Security

Last updated: 2026-04-27

How we protect your account, your API keys, and the metadata we handle on your behalf. For the complete data-handling contract see the Data Processing Agreement and Privacy Policy.

Encryption in transit

All connections to api.mentionsapi.com, mentionsapi.com, and our Supabase Edge Functions are TLS-only (TLS 1.2+). HTTP requests are upgraded to HTTPS at the edge. HSTS is enforced.

API keys

  • Plaintext tokens are shown once at creation. Only a hash is stored server-side; recovery of a lost key is not possible — rotate or revoke instead.
  • Keys are scoped to a single account. We do not support shared keys across accounts.
  • Authentication is bearer-token over TLS. Keys can be revoked instantly from the Keys page; revocation propagates to the edge in under a minute.
  • We log key prefixes (e.g., lvk_live_Svvd…) for audit. We never log full tokens.

Wallet & billing integrity

  • Balance deduction is atomic — implemented as a single guarded UPDATE statement on the Postgres side. Wallets cannot go negative under any concurrency.
  • Idempotency keys prevent duplicate charges on client retry. Replays return the original response with idempotency-replay: true and no additional billing.
  • Card details never reach our servers — they are tokenized by Stripe Checkout. We retain only the Stripe customer ID and the last 4 digits for display.
  • All wallet movements (top-ups, deductions, refunds) write audit rows with the request_id for traceability.

Database isolation

  • Customer data lives in a Postgres database with row-level security (RLS) enforced on every table that holds account-scoped rows. Authenticated users see only their own rows.
  • Service-role access is restricted to the Worker and Edge Functions via the Supabase service-role key, which is held in encrypted secret stores and never exposed in client-side code.
  • Migrations are version-controlled, reviewed, and applied through CI; no manual schema changes in production.

Worker isolation

The API runs on Cloudflare Workers, where each request executes in a fresh V8 isolate. This prevents cross-request memory leakage. Worker secrets (Stripe key, Supabase service-role key, shared proxy auth tokens) are accessible only to the Worker runtime and never exposed to client code.

Webhook signing

Watch webhook deliveries are signed with HMAC-SHA256 using the secret you provide on creation. The signature follows the Stripe-style t=<ts>,v1=<sig> scheme so you can verify the timestamp and prevent replay attacks. Verification examples in three languages are available in the webhook docs.

Webhook secret encryption

Webhook signing secrets are encrypted at rest using pgcrypto with envelope encryption. The vault key is held outside the primary database and rotated on schedule. Secrets are only decrypted in-memory at delivery time and never logged.
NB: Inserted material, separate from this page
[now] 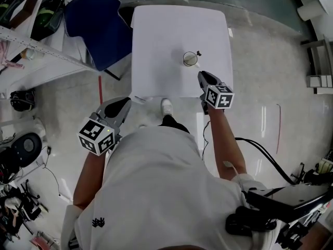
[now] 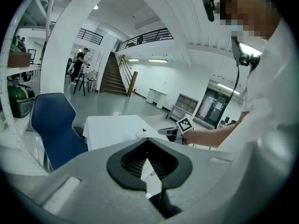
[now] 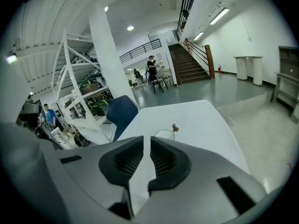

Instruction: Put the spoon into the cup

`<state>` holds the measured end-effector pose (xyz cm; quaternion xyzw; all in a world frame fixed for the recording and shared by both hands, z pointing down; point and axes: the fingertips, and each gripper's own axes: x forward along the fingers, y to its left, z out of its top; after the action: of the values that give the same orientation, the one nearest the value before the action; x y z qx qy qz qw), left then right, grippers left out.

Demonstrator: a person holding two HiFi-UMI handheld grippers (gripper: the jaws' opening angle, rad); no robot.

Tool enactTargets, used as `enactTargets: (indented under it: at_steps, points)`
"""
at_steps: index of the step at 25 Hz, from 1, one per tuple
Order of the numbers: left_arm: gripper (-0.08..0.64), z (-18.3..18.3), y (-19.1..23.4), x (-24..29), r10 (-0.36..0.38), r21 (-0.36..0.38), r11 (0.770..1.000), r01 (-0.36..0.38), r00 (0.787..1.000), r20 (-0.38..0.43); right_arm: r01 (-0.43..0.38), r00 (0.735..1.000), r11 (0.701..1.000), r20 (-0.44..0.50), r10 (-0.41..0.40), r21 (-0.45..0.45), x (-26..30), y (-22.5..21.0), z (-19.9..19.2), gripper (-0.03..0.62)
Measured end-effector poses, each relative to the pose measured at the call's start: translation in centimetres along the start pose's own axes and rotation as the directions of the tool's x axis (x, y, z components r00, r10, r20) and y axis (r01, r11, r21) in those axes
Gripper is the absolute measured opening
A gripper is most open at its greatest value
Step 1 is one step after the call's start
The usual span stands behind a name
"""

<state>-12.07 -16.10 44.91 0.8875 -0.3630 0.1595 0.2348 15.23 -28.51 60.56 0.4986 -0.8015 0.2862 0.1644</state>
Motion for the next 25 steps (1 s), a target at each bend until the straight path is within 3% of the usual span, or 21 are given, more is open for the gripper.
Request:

No raw query/response logging

We do not store request bodies (your queries) or response bodies (the AI answers we return) beyond the brief in-memory window required to deliver the call. Our caches store responses keyed by hash with mode-specific TTLs (5 min L1, 1 hour L2, 24 hour L3) and are purged on schedule. Cached responses are bound to the originating account.

Rate limiting & abuse

  • Per-key, per-mode rate limits enforced at the edge: quick 60/min, *_live 10/min, deep 2/min.
  • Cloudflare WAF rules block common automated abuse patterns (request floods, malformed payloads, known scraper user agents).
  • Per-account daily spend caps available on request to protect against runaway scripts.

Audit logging

Sensitive operations — key creation, key revocation, top-ups, refunds, watch creation, watch deletion — are logged to an append-only audit table with the request_id, account_id, timestamp, and IP address. Logs are retained 90 days.

Incident response

We monitor error rates, upstream provider availability, and unusual usage patterns continuously. On detection of a security incident affecting customer data we follow GDPR Art. 33 timing (notification within 72 hours of confirmed awareness) and the terms in our DPA Section 7. Status updates are posted at status.mentionsapi.com.

Reporting a vulnerability

We welcome responsible disclosure. Email [email protected] with reproduction steps. We respond to confirmed reports within 5 business days. We do not currently run a paid bug bounty program but credit reporters in our security changelog by request.

What we do not claim

We are an early-stage independent provider. We do not currently hold SOC 2, ISO 27001, or HIPAA certifications. If your compliance posture requires those, we're probably not the right fit yet — talk to us at [email protected] and we'll be honest about timelines.